**EXERCISE:** Only the stretch below from the line holding "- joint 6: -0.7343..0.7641" through the line holding "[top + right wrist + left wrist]" should be restated, word for word and with both ends included; pictures stay out.

**PROVIDED DATA:**

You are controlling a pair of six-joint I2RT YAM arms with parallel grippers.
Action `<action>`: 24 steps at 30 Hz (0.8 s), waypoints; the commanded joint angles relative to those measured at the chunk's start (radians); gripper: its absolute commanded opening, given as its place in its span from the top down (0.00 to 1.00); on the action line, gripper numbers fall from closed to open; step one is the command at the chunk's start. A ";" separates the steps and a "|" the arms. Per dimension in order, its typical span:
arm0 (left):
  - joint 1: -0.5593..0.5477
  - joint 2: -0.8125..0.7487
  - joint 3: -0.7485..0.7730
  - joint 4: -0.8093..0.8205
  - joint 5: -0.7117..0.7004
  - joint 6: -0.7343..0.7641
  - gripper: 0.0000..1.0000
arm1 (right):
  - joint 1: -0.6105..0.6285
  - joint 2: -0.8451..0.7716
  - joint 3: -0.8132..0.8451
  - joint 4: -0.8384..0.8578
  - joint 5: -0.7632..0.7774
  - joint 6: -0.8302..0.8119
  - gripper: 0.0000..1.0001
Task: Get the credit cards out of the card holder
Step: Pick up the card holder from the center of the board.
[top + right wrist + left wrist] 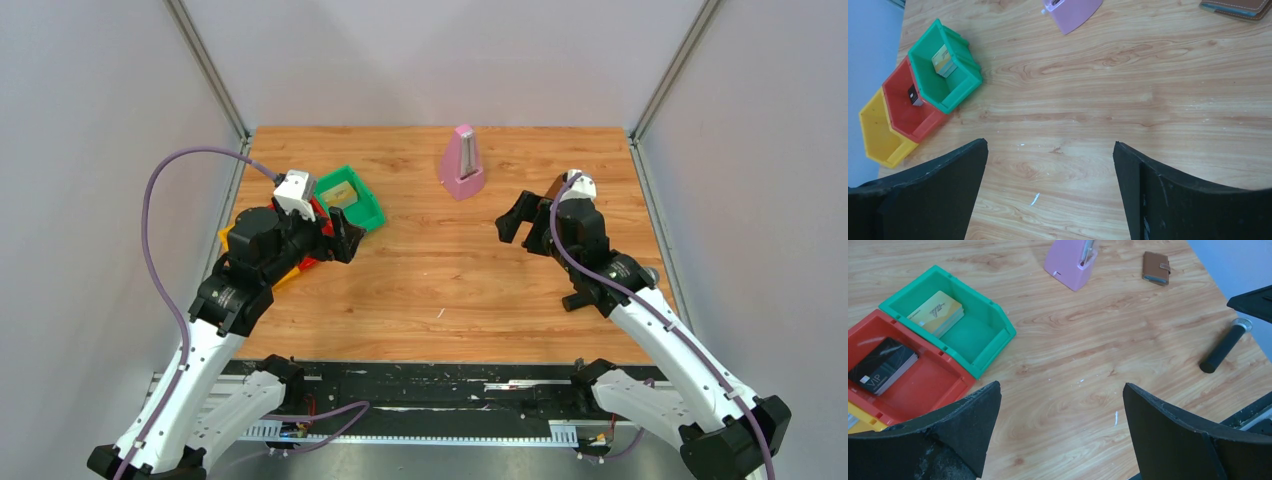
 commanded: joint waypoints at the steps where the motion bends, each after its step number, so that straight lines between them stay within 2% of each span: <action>1: -0.002 -0.007 -0.002 0.031 0.001 0.011 0.00 | 0.004 0.005 0.042 0.038 0.053 0.014 0.00; 7: -0.002 -0.010 -0.001 0.024 -0.019 0.011 0.00 | 0.003 0.028 0.055 0.050 0.130 -0.021 0.00; 10: -0.002 -0.011 -0.003 0.027 -0.013 0.013 0.00 | -0.007 0.095 0.071 0.085 0.194 -0.108 0.00; 14: -0.002 -0.009 -0.002 0.021 -0.013 0.012 0.00 | -0.116 0.254 0.142 0.092 0.213 -0.172 0.04; 16: -0.002 -0.012 -0.003 0.023 -0.014 0.009 0.00 | -0.195 0.338 0.173 0.095 0.178 -0.174 0.11; 20: -0.002 -0.015 -0.004 0.025 -0.012 0.007 0.00 | -0.354 0.495 0.227 0.142 0.083 -0.165 0.39; 24: -0.002 -0.014 -0.006 0.025 -0.009 0.008 0.00 | -0.487 0.649 0.295 0.172 -0.034 -0.141 0.49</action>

**TASK SOLUTION:**
  - joint 6: -0.7343..0.7641
  - gripper: 0.0000..1.0000
arm1 (right):
  - joint 1: -0.6105..0.6285
  - joint 2: -0.8451..0.7716
  - joint 3: -0.8132..0.8451
  - joint 4: -0.8384..0.8578
  - joint 5: -0.7632..0.7774
  - joint 6: -0.8302..0.8119
  - gripper: 0.0000..1.0001
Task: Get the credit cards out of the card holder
Step: Pick up the card holder from the center of the board.
[top + right wrist + left wrist] 

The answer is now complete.